Universal Sentence Representation Learning with Conditional Masked Language Model
This work addresses the problem of learning high-quality, unsupervised universal sentence representations for researchers and developers working with natural language processing, offering significant gains in cross-lingual tasks.
This paper introduces Conditional Masked Language Modeling (CMLM) to learn sentence representations from unlabeled text. The English CMLM model achieves state-of-the-art performance on SentEval, and a multilingual CMLM model co-trained with bitext retrieval and NLI tasks improves cross-lingual semantic search by 10% over baselines.

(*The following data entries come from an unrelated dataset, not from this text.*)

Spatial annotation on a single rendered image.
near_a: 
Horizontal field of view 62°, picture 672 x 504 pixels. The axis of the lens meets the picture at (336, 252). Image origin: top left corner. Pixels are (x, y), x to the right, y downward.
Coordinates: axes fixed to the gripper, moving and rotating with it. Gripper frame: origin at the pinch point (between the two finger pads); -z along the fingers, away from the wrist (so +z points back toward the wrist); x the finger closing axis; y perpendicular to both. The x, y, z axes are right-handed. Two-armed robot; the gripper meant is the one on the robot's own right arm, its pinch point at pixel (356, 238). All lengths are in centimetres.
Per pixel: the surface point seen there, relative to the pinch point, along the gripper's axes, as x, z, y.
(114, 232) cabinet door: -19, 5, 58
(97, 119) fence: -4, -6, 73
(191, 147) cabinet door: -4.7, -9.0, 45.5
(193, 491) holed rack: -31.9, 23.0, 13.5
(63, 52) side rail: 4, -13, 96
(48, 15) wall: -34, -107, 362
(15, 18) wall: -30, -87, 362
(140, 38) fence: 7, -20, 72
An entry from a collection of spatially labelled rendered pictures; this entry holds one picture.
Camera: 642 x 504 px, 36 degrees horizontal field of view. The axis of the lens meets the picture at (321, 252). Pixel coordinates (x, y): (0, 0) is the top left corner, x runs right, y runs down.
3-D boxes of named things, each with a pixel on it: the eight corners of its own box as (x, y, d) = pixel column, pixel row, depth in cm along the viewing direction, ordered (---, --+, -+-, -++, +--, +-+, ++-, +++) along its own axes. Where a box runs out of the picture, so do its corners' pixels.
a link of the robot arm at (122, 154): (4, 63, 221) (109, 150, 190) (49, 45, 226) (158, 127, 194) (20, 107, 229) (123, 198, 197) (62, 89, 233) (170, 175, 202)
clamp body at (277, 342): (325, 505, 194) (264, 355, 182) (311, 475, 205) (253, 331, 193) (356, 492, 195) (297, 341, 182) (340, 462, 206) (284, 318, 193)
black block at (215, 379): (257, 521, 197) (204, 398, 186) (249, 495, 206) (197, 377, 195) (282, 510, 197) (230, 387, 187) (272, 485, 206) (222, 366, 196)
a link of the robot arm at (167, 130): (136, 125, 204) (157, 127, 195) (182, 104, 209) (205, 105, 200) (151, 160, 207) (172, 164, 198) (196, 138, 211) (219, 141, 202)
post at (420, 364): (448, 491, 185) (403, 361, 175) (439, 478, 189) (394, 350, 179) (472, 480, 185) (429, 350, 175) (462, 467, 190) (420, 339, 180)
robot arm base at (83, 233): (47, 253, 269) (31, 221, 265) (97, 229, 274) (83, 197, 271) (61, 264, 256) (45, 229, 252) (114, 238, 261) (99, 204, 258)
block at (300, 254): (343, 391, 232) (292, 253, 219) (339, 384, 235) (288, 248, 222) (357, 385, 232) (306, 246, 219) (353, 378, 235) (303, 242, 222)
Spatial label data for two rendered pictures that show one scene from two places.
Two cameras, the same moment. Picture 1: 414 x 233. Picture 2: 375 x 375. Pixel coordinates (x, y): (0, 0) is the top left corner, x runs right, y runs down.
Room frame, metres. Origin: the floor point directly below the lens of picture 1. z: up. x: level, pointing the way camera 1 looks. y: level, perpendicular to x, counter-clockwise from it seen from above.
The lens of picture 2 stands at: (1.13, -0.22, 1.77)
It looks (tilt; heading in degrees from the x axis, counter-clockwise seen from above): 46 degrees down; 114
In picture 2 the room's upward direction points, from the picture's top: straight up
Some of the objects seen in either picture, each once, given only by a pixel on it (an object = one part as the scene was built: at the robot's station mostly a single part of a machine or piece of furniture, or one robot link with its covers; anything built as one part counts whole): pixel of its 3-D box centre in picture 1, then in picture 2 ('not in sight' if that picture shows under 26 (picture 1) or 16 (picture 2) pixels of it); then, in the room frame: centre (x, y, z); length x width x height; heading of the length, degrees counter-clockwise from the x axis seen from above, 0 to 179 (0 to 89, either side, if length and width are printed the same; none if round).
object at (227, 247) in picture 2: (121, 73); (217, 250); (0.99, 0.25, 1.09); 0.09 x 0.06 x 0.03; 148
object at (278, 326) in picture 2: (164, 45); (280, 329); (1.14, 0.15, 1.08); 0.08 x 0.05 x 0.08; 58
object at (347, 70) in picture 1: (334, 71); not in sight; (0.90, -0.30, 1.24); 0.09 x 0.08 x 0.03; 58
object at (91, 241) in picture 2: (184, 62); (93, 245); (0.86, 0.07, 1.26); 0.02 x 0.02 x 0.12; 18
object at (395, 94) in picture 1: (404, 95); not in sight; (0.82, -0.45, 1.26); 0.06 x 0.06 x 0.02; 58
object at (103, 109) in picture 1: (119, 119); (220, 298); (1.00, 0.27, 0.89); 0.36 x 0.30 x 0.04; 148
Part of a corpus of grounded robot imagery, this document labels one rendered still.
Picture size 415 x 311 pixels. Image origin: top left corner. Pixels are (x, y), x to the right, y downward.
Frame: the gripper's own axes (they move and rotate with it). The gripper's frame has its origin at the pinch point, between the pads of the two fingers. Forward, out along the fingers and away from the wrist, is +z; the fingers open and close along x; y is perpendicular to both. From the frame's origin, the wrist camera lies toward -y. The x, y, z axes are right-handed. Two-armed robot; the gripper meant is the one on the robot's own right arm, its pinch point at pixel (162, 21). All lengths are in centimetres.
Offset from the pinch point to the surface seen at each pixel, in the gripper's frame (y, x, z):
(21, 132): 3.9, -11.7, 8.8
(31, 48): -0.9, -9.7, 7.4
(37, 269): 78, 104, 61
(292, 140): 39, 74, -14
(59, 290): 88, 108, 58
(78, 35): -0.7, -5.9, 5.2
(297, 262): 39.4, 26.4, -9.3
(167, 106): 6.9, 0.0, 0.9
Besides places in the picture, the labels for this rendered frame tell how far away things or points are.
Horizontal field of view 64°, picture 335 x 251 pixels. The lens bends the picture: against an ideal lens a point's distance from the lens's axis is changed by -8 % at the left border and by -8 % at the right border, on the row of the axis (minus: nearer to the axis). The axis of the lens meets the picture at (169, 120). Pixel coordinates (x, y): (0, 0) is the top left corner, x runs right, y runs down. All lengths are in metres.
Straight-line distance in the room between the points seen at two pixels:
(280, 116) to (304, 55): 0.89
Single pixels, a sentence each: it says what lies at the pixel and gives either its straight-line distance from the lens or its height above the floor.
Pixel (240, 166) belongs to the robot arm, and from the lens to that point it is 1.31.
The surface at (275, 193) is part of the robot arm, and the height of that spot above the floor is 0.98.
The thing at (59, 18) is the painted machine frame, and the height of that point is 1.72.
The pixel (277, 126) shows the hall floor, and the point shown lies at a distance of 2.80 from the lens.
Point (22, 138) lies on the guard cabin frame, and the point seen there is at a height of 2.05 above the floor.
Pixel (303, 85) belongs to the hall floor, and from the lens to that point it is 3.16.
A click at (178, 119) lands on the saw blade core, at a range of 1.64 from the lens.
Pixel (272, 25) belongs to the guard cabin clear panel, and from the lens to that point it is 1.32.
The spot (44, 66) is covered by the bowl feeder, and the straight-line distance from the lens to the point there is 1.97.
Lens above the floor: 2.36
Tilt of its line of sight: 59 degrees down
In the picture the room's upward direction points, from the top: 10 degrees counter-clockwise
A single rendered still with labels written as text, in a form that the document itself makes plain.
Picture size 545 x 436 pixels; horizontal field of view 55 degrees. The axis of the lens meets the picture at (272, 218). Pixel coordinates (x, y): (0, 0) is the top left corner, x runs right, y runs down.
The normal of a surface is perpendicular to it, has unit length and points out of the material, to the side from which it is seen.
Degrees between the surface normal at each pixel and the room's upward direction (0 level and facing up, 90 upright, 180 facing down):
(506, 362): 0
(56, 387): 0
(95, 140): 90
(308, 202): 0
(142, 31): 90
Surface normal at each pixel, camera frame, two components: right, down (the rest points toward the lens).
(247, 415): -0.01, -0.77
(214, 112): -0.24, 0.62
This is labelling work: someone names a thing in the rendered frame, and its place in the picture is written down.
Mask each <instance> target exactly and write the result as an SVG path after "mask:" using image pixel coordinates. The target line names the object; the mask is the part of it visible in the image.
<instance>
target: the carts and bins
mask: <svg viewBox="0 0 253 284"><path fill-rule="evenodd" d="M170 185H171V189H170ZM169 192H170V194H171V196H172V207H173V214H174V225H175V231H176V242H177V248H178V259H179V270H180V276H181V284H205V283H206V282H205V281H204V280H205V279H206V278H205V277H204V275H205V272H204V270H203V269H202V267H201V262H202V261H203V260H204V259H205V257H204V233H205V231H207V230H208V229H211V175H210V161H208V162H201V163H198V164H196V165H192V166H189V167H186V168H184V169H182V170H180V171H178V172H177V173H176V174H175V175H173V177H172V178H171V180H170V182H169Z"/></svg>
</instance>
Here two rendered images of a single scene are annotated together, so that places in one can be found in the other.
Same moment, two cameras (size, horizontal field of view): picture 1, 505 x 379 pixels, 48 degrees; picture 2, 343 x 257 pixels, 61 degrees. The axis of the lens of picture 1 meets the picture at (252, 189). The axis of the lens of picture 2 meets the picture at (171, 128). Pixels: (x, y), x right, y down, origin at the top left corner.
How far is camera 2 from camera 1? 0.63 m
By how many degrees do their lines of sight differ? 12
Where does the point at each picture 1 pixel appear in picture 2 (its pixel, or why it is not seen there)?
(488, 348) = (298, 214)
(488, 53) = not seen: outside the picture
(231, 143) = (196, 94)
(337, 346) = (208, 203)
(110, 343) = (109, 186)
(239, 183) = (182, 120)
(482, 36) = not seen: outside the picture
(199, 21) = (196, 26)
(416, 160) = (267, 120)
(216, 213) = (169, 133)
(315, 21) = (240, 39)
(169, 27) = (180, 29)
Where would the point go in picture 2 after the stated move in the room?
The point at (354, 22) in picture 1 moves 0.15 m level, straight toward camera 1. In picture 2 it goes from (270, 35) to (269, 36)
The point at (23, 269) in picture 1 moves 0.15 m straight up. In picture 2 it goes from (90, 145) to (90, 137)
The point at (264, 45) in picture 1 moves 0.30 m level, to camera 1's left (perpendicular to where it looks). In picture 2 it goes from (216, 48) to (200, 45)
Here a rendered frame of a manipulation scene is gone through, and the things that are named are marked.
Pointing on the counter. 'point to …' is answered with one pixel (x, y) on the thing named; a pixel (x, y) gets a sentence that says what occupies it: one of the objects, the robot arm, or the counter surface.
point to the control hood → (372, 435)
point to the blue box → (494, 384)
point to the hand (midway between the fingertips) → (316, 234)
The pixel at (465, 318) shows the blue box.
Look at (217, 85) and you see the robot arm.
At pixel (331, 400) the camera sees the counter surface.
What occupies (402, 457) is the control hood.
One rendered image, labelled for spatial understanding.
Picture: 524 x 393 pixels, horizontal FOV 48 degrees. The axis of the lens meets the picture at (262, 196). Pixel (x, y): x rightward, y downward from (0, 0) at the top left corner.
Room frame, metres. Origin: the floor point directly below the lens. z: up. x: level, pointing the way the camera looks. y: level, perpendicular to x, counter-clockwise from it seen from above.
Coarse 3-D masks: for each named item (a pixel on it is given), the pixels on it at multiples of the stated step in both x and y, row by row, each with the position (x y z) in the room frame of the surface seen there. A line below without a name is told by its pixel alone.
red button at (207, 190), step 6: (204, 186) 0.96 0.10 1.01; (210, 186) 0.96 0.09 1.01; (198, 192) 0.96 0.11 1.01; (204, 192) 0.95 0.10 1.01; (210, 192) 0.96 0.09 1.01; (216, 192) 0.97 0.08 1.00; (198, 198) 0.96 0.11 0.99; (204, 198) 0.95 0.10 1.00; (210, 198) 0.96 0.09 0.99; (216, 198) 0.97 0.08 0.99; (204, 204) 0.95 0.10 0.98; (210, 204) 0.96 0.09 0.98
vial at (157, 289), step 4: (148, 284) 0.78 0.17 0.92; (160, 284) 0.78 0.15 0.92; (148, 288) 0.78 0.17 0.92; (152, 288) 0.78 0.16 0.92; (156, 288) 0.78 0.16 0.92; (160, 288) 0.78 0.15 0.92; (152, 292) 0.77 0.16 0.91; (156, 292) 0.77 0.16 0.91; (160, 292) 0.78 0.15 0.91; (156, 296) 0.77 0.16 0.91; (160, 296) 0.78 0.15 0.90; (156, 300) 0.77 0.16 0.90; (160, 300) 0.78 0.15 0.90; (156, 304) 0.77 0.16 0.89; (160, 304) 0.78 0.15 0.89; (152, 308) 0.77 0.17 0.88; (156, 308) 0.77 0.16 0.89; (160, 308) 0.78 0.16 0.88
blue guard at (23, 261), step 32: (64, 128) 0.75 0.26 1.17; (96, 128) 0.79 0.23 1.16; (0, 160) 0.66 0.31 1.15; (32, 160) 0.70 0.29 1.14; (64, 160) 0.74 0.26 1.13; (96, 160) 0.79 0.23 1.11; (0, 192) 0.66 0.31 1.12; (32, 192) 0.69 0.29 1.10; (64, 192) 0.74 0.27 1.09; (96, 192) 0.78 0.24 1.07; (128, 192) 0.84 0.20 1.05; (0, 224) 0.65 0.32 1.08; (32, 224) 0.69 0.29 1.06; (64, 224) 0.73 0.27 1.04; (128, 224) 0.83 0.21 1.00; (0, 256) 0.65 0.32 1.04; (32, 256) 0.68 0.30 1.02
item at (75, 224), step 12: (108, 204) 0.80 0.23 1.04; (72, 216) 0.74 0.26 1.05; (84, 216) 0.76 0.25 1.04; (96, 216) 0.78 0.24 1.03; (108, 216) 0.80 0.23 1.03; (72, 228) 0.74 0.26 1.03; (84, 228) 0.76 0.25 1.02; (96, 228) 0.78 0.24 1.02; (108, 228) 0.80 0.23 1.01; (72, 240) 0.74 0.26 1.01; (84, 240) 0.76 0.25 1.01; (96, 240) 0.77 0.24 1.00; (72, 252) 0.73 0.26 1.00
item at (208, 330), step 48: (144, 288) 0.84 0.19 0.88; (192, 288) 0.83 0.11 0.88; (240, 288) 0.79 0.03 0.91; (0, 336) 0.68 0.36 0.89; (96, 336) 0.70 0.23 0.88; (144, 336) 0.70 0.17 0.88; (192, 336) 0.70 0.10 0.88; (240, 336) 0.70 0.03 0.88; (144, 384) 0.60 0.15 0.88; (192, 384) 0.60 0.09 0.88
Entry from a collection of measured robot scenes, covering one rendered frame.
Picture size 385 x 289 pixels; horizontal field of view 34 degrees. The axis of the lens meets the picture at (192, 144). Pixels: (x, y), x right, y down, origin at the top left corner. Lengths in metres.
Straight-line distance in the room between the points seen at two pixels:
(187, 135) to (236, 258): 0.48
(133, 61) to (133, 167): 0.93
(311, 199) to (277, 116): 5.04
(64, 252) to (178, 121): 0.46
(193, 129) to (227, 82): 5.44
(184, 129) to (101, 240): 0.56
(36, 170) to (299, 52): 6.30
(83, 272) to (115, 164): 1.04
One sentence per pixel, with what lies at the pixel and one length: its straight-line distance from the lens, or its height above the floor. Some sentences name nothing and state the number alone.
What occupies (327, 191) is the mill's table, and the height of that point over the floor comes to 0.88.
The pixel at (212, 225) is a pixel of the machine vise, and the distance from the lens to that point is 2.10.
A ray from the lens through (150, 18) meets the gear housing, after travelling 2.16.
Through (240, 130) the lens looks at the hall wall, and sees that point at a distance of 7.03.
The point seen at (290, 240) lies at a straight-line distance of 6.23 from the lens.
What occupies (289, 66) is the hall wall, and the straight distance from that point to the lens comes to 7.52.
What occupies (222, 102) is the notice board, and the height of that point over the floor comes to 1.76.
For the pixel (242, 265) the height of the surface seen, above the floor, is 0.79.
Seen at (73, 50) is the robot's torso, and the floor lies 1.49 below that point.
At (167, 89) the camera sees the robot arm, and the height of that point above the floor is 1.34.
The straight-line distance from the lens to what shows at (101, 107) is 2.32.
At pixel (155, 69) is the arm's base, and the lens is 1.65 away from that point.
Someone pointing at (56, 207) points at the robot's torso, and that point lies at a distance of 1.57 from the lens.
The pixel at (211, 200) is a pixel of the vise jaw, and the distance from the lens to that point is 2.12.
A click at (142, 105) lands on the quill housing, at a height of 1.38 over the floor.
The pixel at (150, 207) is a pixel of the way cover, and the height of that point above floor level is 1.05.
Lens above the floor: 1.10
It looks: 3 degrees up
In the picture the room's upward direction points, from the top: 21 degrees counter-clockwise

This paper presents a novel training method, Conditional Masked Language Modeling (CMLM), to effectively learn sentence representations on large scale unlabeled corpora. CMLM integrates sentence representation learning into MLM training by conditioning on the encoded vectors of adjacent sentences. Our English CMLM model achieves state-of-the-art performance on SentEval, even outperforming models learned using supervised signals. As a fully unsupervised learning method, CMLM can be conveniently extended to a broad range of languages and domains. We find that a multilingual CMLM model co-trained with bitext retrieval (BR) and natural language inference (NLI) tasks outperforms the previous state-of-the-art multilingual models by a large margin, e.g. 10% improvement upon baseline models on cross-lingual semantic search. We explore the same language bias of the learned representations, and propose a simple, post-training and model agnostic approach to remove the language identifying information from the representation while still retaining sentence semantics.